Your instructions: Throughout the material, count the lines with the word "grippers" in them, and answer with only the figure.
------------------------------
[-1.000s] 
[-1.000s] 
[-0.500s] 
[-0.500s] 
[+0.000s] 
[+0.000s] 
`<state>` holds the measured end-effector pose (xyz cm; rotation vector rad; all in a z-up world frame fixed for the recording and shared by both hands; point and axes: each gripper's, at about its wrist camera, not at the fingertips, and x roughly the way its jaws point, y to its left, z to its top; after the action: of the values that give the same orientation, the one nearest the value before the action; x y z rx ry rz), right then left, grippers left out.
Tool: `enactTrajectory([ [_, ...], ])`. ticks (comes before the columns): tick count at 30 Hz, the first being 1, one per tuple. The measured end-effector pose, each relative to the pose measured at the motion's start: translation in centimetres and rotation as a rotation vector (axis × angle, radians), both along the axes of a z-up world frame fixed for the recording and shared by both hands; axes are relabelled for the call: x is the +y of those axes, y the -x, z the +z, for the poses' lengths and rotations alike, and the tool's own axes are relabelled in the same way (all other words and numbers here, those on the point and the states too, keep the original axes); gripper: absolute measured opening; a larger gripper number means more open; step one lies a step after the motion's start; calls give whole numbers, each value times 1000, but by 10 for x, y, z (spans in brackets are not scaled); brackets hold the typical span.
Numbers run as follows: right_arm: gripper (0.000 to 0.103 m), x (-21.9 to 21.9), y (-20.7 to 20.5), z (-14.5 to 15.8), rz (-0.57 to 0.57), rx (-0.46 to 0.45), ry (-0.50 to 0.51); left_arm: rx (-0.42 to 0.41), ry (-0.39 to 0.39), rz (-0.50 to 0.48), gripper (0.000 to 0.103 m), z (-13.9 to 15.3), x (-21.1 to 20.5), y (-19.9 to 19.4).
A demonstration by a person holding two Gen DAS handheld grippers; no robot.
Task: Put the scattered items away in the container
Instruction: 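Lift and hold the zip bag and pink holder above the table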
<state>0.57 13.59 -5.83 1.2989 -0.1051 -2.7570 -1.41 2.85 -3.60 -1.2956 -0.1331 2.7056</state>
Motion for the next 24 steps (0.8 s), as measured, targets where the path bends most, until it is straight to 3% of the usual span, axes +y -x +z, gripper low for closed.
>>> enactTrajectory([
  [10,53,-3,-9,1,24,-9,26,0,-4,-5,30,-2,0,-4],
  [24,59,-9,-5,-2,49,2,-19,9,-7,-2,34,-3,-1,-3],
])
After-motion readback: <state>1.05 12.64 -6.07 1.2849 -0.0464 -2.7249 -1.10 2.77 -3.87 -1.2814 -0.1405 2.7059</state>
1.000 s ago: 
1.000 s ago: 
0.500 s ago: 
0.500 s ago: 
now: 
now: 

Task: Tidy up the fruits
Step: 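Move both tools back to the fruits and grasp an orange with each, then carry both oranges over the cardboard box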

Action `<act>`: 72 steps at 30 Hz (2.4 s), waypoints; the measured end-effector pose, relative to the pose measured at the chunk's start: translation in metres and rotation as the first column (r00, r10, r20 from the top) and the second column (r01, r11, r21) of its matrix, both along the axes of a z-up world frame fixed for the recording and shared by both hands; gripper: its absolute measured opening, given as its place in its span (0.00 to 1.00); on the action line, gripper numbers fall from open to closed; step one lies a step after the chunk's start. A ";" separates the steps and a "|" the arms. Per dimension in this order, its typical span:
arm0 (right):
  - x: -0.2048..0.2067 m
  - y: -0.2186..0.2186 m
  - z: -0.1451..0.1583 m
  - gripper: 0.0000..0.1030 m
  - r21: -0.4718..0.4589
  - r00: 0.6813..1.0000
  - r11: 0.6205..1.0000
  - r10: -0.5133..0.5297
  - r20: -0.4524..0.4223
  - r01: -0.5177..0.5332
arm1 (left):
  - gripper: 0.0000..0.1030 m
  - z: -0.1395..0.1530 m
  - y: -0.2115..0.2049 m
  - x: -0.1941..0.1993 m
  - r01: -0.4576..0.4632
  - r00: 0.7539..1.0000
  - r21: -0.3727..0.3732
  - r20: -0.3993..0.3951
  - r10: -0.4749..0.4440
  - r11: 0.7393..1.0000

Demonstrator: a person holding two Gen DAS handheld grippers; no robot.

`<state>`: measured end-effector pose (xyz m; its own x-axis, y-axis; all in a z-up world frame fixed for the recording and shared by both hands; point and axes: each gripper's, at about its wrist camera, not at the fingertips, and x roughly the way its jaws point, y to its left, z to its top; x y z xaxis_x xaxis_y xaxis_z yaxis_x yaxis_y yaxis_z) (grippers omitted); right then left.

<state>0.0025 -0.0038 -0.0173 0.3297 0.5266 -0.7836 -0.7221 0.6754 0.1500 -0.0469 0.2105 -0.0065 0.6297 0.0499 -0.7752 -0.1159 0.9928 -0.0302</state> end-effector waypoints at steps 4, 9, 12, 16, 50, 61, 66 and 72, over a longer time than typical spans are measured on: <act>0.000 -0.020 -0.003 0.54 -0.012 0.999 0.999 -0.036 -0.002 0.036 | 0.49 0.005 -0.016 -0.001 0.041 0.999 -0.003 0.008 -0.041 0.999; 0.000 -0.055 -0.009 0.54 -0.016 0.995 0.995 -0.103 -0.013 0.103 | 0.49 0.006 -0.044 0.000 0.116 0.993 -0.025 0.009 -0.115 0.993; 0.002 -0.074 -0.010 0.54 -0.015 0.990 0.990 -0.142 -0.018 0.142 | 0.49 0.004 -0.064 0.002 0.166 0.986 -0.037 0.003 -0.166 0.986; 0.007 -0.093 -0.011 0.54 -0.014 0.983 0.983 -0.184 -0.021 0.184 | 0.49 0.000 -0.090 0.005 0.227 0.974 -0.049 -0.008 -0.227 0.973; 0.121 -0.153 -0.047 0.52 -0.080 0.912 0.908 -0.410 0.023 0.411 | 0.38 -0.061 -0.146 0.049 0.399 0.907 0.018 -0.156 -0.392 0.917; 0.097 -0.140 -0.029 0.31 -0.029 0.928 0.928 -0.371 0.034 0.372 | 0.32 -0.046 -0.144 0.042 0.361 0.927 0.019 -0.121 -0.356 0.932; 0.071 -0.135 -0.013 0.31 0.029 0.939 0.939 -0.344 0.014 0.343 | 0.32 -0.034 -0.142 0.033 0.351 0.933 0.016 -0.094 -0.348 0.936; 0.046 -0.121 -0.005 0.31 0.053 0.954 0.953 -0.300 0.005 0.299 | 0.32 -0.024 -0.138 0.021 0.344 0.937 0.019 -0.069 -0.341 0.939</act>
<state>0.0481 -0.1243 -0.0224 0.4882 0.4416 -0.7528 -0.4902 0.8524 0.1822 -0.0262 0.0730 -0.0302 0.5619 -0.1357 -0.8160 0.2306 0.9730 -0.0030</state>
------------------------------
The completed task: 4